En octobre 2019, la ministre des Affaires municipales et de l’Habitation, Andrée Laforest, a donné son aval à des changements substantiels au Schéma d’aménagement et de développement révisé (SADR) de la MRC de Montcalm, incluant le changement d’usage de terres agricoles d’une superficie d’environ 17 millions de pieds carrés (158 hectares). Dix municipalités étaient visées, notamment Saint-Lin–Laurentides, Sainte-Julienne et Saint-Roch-de-l’Achigan.
Plusieurs intervenants, dont la Fédération de l’UPA de Lanaudière, s’expliquaient mal cette décision, car les changements demandés étaient systématiquement refusés depuis sept ans, faute de conformité avec les orientations gouvernementales en matière d’aménagement du territoire. La ministre n’a d’ailleurs jamais répondu aux questions de la Fédération à ce sujet.

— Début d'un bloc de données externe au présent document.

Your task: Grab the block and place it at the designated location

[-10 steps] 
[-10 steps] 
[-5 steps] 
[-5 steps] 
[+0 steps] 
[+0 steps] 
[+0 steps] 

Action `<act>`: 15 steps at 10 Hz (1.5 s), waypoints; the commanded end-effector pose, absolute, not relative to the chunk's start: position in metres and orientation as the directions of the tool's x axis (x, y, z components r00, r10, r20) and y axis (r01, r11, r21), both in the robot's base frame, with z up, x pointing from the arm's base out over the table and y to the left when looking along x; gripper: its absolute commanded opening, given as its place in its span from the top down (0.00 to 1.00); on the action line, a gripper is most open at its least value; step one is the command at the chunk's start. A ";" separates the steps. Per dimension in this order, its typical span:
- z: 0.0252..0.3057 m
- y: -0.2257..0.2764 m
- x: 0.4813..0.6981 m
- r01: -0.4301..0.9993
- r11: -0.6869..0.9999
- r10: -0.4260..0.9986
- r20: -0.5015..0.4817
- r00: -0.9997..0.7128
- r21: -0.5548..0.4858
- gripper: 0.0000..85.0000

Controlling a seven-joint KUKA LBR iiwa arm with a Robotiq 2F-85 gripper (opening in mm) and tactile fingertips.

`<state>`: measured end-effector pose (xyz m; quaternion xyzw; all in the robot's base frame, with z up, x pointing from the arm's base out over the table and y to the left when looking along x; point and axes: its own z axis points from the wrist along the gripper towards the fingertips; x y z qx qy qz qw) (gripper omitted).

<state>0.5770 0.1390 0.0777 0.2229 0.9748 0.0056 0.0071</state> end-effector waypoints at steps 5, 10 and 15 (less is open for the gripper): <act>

Au terme d’une enquête approfondie, deux journalistes de La Presse (André Dubuc et Francis Vailles) ont constaté que la décision a été prise en dépit de l’avis d’experts de la direction régionale de Lanaudière du ministère des Affaires municipales et de l’Habitation et de deux autres ministères, soit ceux des Transports et de la Santé. La réponse des ministères de l’Environnement et de l’Agriculture est caviardée dans les documents obtenus en vertu de la Loi sur l’accès à l’information. Il aurait été intéressant d’avoir leur point de vue.
Les journalistes ont aussi découvert que la MRC de Montcalm aurait possiblement contourné la loi en apportant de simples modifications à son schéma d’aménagement au lieu d’entreprendre un processus de révision complète, qui aurait pris beaucoup plus de temps en plus de nécessiter l’aval de la Commission de protection du territoire agricole du Québec (CPTAQ). La Presse souligne également que la ministre Laforest, pendant tout le processus, avait comme adjoint parlementaire l’ancien préfet de la MRC de Montcalm, Louis-Charles Thouin, qui est aujourd’hui député de Rousseau (circonscription où se trouve la MRC).
Les faits révélés par les deux journalistes de La Presse sont troublants. Même si Mme Laforest a réagi au reportage en précisant que « l’obligation d’obtenir une décision de la CPTAQ avant un empiétement en zone agricole s’applique », il reste que le chemin emprunté pour arriver aux résultats que l’on connaît soulève beaucoup de questions.
Au fil des ans, les lois québécoises encadrant l’aménagement du territoire agricole ont été modifiées à plusieurs reprises. Un grand principe a cependant toujours été respecté et perdure encore aujourd’hui : en zone agricole, la priorité doit être donnée aux activités agricoles. Ce principe est d’abord assuré « politiquement » par la conformité des demandes aux orientations gouvernementales en aménagement du territoire (Loi sur l’aménagement et l’urbanisme). Il l’est aussi « juridiquement » par le respect de la Loi sur la protection du territoire et des activités agricoles, qui précise notamment qu’une MRC doit exercer ses pouvoirs en matière d’aménagement et d’urbanisme « avec l’objectif de favoriser l’utilisation prioritaire du sol à des fins d’activités agricoles ». La ministre était peut-être légitimée sur le plan politique d’agir comme elle l’a fait, mais certainement pas en vertu de l’esprit des lois qui encadrent l’aménagement du territoire et la protection des terres agricoles.
Il est d’autant plus étonnant que Mme Laforest ait donné son aval à la demande de la MRC de Montcalm alors qu’elle a rejeté à juste titre celle de l’agglomération de Québec. En tant que ministre des Affaires municipales et de l’Habitation, elle doit exercer un rôle de premier plan pour la protection des terres agricoles, dans un gouvernement qui a fait de l’autonomie alimentaire une priorité.